The second process is broadly known as industrialization, where engineers define the material that is most suitable for the part (usually the same as the material used in injection molding), the optimum set of parameters that dictate how the part will be printed by the printer, ensure dimensional and mechanical accuracy, and lastly ease of 3D printing on a distributed network. Before industrialization commences however, to aide quality consistency, we ensure that the 3D printers that will be used in the process are properly calibrated, and the level of extrusion and temperatures detected are within acceptable limits. This is carried out through a printer maintenance program whereby we carry out a series of calibration practices on a daily, weekly and monthly basis;

  • The first practice is to clean the printer’s nozzles, axes and extruders of any residual plastic.
  • The second test is to ensure the X, Y, and Z axes of the printer and each of its two nozzles are aligned.
  • The third test is to verify the consistency of the extrusion of each nozzle of the printer
  • The forth is a check of the quality of 3D printing filament that is fed into the extruders
  • The final practice is to service the entire printer on a monthly basis. This ensures the print quality remains high and consistent across different machines.

The selection of materials depends largely on the required mechanical strength of the part, the maximum dimensional tolerances allowable and the need for post-processing, or enhancement of surface finish.

Defining the set of optimum printing parameters is generally a reiterative process, whereby parameters such as geometry of the fiber, layer height, temperature and extruder speed are aligned to achieve the best part quality. Computing these factors collectively is called “slicing”, whereby computer software is used to calculate and define the set of qualified instructions in a file that is sent to the 3D printer.  Together, these parameters ensure that unique geometries and mating features such as keyways are printed successfully, retaining the criteria established at the reverse engineering stage. Their integration and optimization of the time taken to print each part results in cost effectiveness.

Once a final 3D printed part is obtained, it’s dimensional accuracy and mechanical/structural criteria are verified by an independent quality officer, before the set of printing instructions or ‘G-code’ is finalized. Measurements of all such final parts are recorded on a standard quality template, that is added to the digital inventory of the part. If the first run fails any of the tests, the process of industrialization is repeated until all criteria have been fulfilled.

Production Over a Distributed Manufacturing Network

The spare parts are usually printed at a 3D printing service provider who is part of our distributed manufacturing network, and who is geographically closest to where the parts are required. Before a service provider can join our network, they must go through a comprehensive 4-step qualification process that ensures the quality of their service meets our benchmark standards. Once hubs are part of our network, they carry out predictive maintenance of their printers on a quarterly, monthly and weekly basis, using the same tests to ensure that the state of their printers is within acceptable bounds of the printers in our engineering office.

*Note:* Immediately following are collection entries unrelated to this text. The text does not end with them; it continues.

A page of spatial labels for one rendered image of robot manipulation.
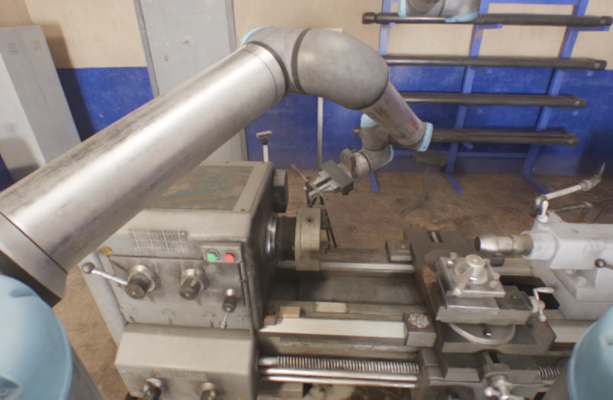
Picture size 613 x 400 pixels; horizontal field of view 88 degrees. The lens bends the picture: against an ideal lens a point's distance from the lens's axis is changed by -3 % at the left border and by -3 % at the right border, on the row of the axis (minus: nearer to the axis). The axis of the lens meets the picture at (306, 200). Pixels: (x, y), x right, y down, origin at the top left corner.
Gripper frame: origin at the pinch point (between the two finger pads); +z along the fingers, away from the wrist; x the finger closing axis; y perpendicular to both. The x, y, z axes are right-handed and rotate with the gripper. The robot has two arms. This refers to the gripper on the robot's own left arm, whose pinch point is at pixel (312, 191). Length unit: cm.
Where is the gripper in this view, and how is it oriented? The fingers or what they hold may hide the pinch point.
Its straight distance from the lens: 112.7
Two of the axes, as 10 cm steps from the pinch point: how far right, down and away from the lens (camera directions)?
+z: -8.3, 4.7, -3.1
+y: 0.7, 6.3, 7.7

When a part is required to be produced, the final G-code is transferred securely to our service provider through an online 3D printing cloud service. Once printed, the parts are finally checked for quality through statistical process control, packaged and shipped for last-mile transportation.

The processes described above, and in particular the process of Industrialisation, require a multidisciplinary team of engineers, to ensure a smooth and reliable workflow. It is worth noting that as we continue to develop and build upon our processes, and introduce automation at each step, the quality of each 3D printed part will steadily rise after each print.